Wall Street Journal (
source)
Neil Carpenter FORT WAYNE, Ind.—City developers are betting they can turn an abandoned complex, where General Electric Co. once employed almost 40% of the city’s workforce, into a development with loft apartments, an incubator office space for startups and a food hall.
The goal is to transform the city of 260,000, which has seen stagnant wages, a decline in domestic population and hasn’t fully been able to replace thousands of manufacturing jobs lost in the 1980s.
“We were among the Midwest communities that have been painted as part of the decaying Rust Belt for a long time,” said John Sampson, president of the Northeast Indiana Regional Partnership, a business development group.
The project, budgeted for $440 million in a mix of public and private funds, will have part of its 39 acres complete and ready for leasing in 2020, but it will take almost a decade to completely overhaul the entire factory space that made motors and transformers for GE. “They are really swimming upstream here,” said Rob Paral, a demographer at the Chicago Council on Global Affairs.
Fort Wayne, first settled in the 1790s as a military outpost where the St. Joseph and St. Mary’s rivers join to form the Maumee, boomed for much of the 20th century. By the 1980s, only a few hundred workers remained at the GE plant. GE eventually closed the plant in 2015.
As the factory’s impending abandonment was apparent, Eric Doden, then president of the Indiana Economic Development Corporation, negotiated with GE to sell the site to a single developer, Baltimore-based Cross Street Partners, who are leading the project.
“What are your choices? To sit and look at this for 40 to 50 years as it crumbles?” said Mr. Doden, now chief executive of the Greater Fort Wayne Inc., the city’s chamber.

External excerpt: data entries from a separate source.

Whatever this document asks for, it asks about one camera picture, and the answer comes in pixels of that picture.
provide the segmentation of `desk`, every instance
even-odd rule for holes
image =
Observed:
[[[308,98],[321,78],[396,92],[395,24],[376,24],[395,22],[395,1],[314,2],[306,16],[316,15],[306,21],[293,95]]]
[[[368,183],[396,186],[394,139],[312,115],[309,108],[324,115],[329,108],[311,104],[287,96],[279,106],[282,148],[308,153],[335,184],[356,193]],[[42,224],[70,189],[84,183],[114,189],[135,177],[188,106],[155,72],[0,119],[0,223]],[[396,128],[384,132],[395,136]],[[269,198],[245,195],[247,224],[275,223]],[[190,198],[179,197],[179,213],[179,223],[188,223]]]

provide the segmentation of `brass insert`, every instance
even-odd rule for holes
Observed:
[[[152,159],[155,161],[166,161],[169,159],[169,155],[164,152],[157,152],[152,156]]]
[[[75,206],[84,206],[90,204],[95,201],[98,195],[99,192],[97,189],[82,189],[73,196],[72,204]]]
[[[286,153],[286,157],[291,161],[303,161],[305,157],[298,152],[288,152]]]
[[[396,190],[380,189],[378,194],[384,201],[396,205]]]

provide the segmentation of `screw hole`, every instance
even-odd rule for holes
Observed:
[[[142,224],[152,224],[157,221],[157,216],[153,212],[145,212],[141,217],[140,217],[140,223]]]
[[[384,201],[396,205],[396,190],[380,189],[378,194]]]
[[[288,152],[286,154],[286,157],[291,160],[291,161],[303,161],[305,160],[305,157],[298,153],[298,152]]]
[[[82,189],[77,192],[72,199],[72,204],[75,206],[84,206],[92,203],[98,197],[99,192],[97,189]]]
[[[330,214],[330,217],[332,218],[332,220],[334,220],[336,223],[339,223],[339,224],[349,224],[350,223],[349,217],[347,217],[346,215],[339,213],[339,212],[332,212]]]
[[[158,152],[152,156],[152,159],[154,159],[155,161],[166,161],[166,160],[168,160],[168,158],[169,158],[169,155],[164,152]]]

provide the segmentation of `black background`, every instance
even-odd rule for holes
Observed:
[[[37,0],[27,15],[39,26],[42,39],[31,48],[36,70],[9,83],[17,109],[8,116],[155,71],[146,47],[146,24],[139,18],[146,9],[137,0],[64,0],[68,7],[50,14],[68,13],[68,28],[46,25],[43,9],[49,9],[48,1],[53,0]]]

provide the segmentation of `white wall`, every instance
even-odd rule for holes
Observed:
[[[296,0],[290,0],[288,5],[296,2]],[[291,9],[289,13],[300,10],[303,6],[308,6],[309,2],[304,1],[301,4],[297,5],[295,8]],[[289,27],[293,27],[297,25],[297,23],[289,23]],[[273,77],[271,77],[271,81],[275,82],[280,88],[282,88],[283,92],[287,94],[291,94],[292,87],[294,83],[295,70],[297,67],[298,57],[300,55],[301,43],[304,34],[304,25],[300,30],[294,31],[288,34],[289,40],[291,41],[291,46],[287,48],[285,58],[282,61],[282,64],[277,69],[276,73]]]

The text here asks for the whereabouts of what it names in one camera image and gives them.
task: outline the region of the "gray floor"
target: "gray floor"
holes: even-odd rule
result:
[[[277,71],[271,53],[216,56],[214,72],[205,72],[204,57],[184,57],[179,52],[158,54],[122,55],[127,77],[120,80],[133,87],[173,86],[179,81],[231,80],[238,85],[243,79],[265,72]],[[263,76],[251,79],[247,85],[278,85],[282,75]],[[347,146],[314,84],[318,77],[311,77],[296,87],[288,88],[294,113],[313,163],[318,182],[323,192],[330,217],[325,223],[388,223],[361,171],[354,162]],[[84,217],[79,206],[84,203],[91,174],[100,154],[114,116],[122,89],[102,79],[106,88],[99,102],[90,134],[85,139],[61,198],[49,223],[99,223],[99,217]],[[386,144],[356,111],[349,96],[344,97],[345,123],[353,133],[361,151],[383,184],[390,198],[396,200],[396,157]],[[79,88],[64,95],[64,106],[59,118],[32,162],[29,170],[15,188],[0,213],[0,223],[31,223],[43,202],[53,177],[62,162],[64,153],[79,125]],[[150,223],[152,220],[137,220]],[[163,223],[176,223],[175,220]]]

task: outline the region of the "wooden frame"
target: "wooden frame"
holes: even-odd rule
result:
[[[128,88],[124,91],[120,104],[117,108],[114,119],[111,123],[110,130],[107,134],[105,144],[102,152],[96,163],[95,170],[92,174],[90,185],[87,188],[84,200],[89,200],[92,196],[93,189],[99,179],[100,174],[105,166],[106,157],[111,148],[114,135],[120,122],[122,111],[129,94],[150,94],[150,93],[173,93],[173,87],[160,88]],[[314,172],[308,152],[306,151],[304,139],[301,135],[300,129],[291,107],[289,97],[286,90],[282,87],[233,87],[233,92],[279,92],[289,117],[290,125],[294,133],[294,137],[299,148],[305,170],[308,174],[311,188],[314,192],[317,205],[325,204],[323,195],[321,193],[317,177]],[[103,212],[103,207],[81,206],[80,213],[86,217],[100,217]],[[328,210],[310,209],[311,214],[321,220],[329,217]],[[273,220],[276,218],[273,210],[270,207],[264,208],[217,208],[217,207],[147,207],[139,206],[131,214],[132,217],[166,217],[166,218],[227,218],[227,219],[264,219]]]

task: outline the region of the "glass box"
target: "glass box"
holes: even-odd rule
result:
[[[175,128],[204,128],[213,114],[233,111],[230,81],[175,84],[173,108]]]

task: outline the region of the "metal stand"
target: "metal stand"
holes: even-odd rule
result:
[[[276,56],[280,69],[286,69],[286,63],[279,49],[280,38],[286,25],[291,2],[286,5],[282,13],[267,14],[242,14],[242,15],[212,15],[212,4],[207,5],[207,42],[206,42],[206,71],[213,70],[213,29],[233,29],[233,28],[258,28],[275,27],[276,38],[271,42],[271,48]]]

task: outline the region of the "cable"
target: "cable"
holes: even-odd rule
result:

Developers behind similar projects in Durham and St. Louis say it can take decades for the benefits of such projects to take hold. Durham’s American Tobacco Campus, for example, opened in 2004, but has added amenities and facilities since, including a startup incubator, and only became a serious magnet for millennial talent in the past six years or so.
The project is one of the most ambitious efforts to convert industrial complexes into modern downtowns. In Durham, N.C., the American Tobacco Campus turned an old tobacco warehouse into a mixed-use district that has spurred the growth of a thriving startup scene. The Cortex district, made up of repurposed old factories and warehouses and also new construction, has done the same for St. Louis.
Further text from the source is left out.